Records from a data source
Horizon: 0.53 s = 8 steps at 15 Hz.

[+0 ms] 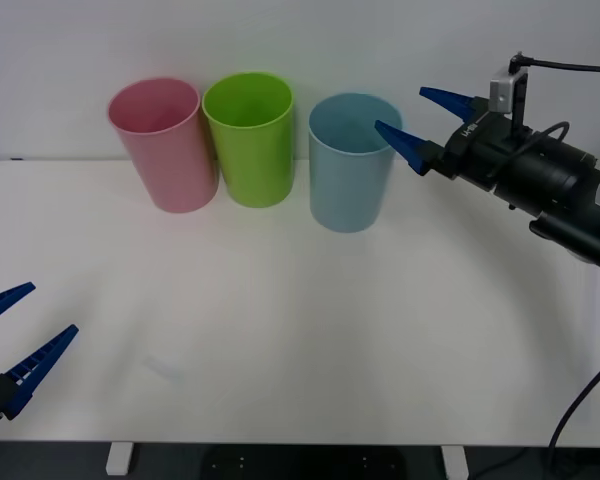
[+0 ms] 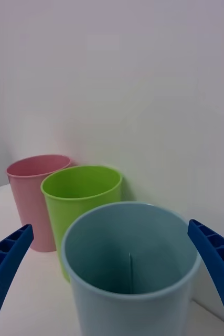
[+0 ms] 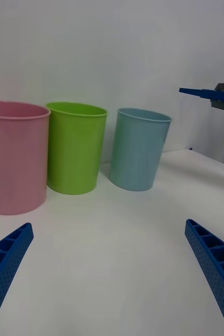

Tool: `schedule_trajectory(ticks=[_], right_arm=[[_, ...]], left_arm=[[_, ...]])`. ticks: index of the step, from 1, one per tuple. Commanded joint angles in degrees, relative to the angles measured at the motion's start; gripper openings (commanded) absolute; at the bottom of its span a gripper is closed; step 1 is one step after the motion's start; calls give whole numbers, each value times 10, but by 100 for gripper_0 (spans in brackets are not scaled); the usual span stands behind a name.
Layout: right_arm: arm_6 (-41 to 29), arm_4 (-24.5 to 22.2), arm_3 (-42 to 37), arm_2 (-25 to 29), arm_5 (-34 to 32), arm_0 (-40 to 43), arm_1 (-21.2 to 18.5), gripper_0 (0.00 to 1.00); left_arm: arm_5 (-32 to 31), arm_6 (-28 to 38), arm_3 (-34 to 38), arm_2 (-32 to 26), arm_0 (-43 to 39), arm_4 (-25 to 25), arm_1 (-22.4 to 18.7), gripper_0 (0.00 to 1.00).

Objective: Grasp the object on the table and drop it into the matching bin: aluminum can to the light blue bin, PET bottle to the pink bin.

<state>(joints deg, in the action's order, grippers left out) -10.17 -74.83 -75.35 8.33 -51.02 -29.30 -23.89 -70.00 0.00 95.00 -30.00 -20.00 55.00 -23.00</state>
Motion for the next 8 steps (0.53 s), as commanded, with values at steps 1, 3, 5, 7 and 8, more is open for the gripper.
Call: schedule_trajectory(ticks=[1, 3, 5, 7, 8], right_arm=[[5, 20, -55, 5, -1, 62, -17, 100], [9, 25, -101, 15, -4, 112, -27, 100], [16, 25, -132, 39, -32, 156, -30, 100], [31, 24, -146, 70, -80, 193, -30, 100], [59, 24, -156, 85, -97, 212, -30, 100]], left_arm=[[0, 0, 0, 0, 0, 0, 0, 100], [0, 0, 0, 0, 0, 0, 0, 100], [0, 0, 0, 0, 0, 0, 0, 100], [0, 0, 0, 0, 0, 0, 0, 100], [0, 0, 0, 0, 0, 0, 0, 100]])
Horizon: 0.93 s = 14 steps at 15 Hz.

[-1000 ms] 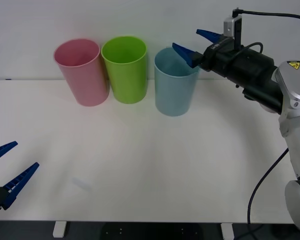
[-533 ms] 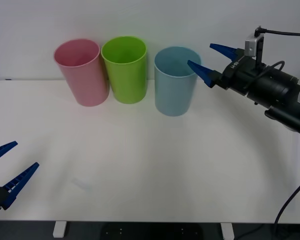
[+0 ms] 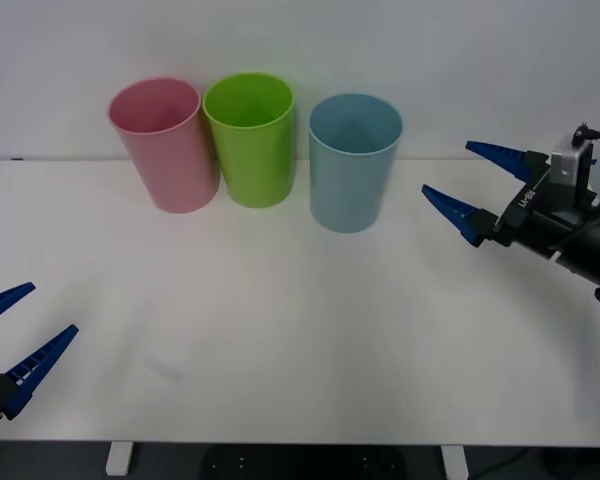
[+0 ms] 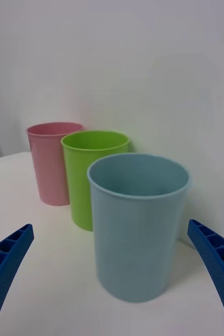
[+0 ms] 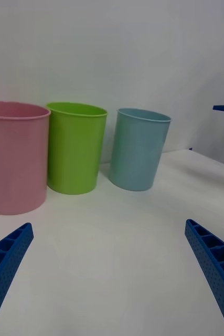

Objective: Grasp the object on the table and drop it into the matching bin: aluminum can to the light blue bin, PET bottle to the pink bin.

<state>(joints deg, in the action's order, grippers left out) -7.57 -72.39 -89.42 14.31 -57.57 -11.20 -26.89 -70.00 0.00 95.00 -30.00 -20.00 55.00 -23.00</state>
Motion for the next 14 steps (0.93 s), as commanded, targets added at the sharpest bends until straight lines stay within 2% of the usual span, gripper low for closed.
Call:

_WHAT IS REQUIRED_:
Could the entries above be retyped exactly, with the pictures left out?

_TASK RESULT_:
Horizon: 0.53 s = 8 steps at 15 Hz.

[+0 ms] 
[+0 ms] 
[+0 ms] 

Tool: `schedule_trajectory(ticks=[_], right_arm=[[_, ...]], left_arm=[[_, ...]])`. ticks: index of the step, from 1, one per tuple. Commanded joint angles in degrees, relative to the angles measured at the motion's start; gripper openings (commanded) absolute; at the bottom of its span a gripper is closed; step 1 is one step after the motion's start; calls give whole numbers, each value times 10, but by 100 for gripper_0 (spans in brackets are not scaled); the usual span stands behind a name.
Layout: right_arm: arm_6 (-41 to 29), arm_4 (-24.5 to 22.2), arm_3 (-42 to 37), arm_2 (-25 to 29), arm_5 (-34 to 32), arm_0 (-40 to 43), arm_1 (-21.2 to 18.5), gripper_0 (0.00 to 1.00); left_arm: arm_5 (-32 to 31), arm_6 (-28 to 38), arm_3 (-34 to 38), arm_2 (-32 to 26), arm_0 (-43 to 39), arm_4 (-25 to 25), arm_1 (-22.4 to 18.7), gripper_0 (0.00 to 1.00).

Objective: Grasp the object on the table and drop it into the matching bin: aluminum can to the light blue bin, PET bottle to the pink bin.

<state>(joints deg, in the action's order, grippers left out) -10.17 -74.83 -75.35 8.33 -51.02 -29.30 -23.89 -70.00 0.00 95.00 -30.00 -20.00 55.00 -23.00</state>
Motion for the next 8 steps (0.53 s), as commanded, with values at steps 1, 3, 5, 7 and 8, more is open for the gripper.
Call: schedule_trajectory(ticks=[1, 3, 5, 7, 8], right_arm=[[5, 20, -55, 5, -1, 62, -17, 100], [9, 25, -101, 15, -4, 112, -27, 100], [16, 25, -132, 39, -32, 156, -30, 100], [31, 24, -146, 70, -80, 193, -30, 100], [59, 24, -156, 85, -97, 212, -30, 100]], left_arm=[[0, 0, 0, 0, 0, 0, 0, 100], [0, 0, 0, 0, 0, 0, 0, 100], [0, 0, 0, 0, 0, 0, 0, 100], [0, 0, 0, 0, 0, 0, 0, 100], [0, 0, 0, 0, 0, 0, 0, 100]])
Horizon: 0.93 s = 14 steps at 15 Hz.

[-1000 ms] 
[-533 ms] 
[+0 ms] 
[+0 ms] 
[+0 ms] 

Objective: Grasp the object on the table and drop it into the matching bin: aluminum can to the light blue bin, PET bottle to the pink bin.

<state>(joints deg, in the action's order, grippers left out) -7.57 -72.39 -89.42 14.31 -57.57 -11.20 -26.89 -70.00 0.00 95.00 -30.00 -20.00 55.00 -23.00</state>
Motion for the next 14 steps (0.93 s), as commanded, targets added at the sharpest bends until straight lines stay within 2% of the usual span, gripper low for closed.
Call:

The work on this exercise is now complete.